Essere buoni costa. La sostenibilità e l’obbligo alla trasparenza

Torno su un argomento che caratterizza molti dei miei più recenti progetti. Ho avuto infatti tante opportunità di confronto con imprenditori coinvolti nell’evoluzione del business nell’ottica della sostenibilità. Le varianti e i tecnicismi in questo ambito sono molti. Riguardano la declinazione stessa del concetto. Green economy. Sustainable masters. Social impact. Circular economy. E così via. Ma non saranno importanti in questo post.

Per non essere frainteso, sono cose diverse e hanno un’impostazione che non si sovrappone nettamente.
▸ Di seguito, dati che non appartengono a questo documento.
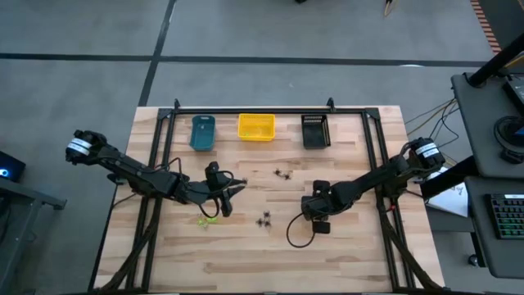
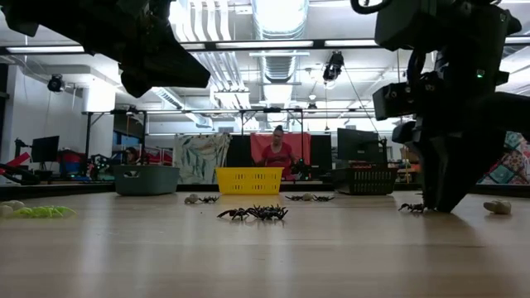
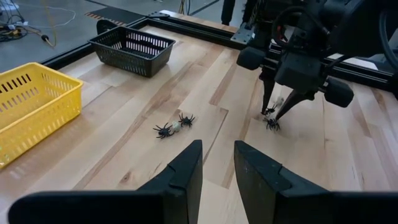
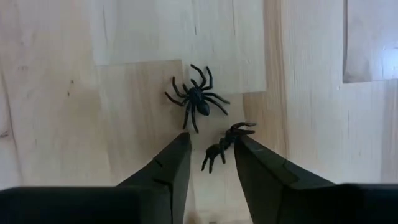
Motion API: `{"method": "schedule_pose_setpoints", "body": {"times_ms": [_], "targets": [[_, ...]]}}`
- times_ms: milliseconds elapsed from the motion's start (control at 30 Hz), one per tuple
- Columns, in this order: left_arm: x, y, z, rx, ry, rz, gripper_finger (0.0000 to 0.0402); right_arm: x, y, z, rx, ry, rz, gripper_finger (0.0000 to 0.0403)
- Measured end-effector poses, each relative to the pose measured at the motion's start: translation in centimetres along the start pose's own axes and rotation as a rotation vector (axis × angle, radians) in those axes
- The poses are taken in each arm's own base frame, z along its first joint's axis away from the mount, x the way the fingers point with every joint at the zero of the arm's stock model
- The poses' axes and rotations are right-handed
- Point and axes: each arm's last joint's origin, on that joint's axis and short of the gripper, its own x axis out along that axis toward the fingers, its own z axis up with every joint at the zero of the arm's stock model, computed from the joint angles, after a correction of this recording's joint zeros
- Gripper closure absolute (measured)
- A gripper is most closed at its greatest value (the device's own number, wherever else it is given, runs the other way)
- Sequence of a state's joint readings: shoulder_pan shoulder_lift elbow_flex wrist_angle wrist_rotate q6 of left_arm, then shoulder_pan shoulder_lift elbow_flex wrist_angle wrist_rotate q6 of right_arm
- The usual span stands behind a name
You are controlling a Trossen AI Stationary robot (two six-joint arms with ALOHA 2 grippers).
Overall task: Sort Halloween decoration
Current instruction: Put the black spider toy into the black bin
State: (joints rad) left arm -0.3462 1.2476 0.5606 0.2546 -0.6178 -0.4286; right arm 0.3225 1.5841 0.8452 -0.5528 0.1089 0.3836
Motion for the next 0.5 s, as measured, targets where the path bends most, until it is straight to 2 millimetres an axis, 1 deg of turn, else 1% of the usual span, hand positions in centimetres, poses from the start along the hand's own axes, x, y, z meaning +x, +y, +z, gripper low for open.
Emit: {"method": "schedule_pose_setpoints", "body": {"times_ms": [100,267,400,500], "targets": [[0.0,0.0,0.0,0.0,0.0,0.0,0.0326,0.04,-0.01,-0.05,0.0,0.001,0.0,0.0313],[0.0,-0.05,0.1,-0.007,-0.009,-0.004,0.0326,0.02,-0.03,-0.09,-0.001,0.003,-0.003,0.0383],[0.0,-0.11,0.25,-0.017,-0.022,-0.01,0.0326,-0.14,-0.15,-0.15,-0.002,0.005,-0.01,0.039],[-0.04,-0.25,0.47,-0.033,-0.043,-0.022,0.0326,-0.68,-0.52,-0.4,-0.002,0.015,-0.015,0.039]]}}
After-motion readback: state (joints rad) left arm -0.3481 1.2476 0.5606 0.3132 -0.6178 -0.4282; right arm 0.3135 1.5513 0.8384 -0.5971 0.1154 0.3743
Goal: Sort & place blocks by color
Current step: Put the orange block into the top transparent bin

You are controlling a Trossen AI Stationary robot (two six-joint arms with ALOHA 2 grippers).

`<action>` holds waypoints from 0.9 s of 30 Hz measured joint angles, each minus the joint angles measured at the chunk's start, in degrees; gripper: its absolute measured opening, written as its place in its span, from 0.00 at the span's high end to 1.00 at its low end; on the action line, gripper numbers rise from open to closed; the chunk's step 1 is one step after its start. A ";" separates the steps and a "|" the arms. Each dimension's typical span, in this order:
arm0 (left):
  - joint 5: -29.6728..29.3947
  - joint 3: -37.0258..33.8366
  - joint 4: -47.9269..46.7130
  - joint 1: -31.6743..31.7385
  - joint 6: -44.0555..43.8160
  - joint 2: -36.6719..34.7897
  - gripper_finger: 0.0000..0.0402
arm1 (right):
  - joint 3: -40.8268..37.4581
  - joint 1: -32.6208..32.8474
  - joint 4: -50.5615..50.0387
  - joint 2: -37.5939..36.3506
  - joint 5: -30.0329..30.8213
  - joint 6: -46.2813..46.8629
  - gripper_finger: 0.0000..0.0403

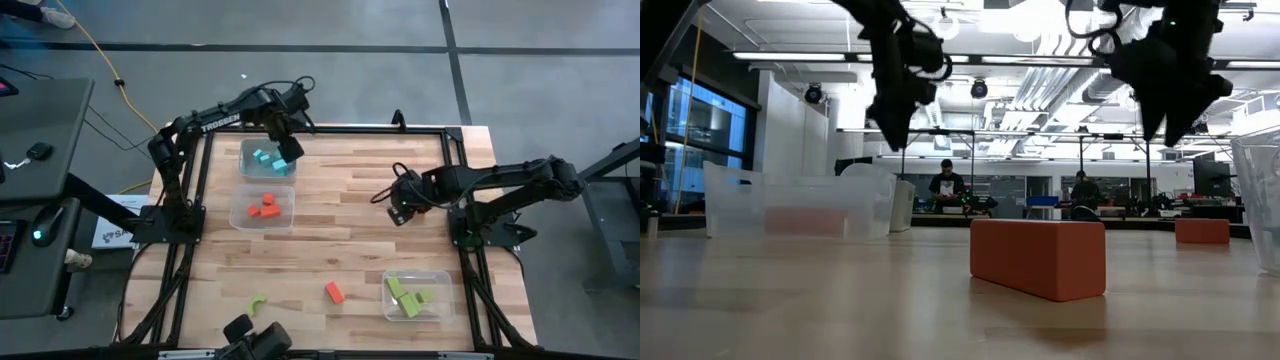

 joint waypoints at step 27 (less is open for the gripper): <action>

Nel discorso generale però si trovano ad essere accomunati in business model che hanno a cuore la sostenibilità, il consumo delle risorse, la salvaguardia del Pianeta.

Quelle iniziative raccontate anche da The Clother*, come ci segnala Paolo Iabichino.

La massimizzazione del profitto

Abbiamo già parlato del tema. Nell’analizzare il business model di Patagonia descritto da Alex Osterwalder in The Invincible Company, emergeva chiaramente un aspetto.

Why Yvon Chouinard doesn’t want you to buy Patagonia — and doesn’t want your money.

Chi si preoccupa della ricaduta del proprio progetto su soggetti (aka stakeholder) diversi da “clienti” e “proprietà aziendale” riscontra un inevitabile peggioramento nella struttura dei costi.

Essere buoni costa.

Ma “bontà” e “generosità” esprimono completamente questo tipo di approccio? Si tratta davvero di una questione etica?

Milton Friedman

La diatriba è molto vecchia. Non serve scomodare Milton Friedman per capire che un’azienda funziona se chi ci ha messo il capitale si ritrova soddisfatto dell’investimento. Il modo per misurarlo è semplice e consolidato.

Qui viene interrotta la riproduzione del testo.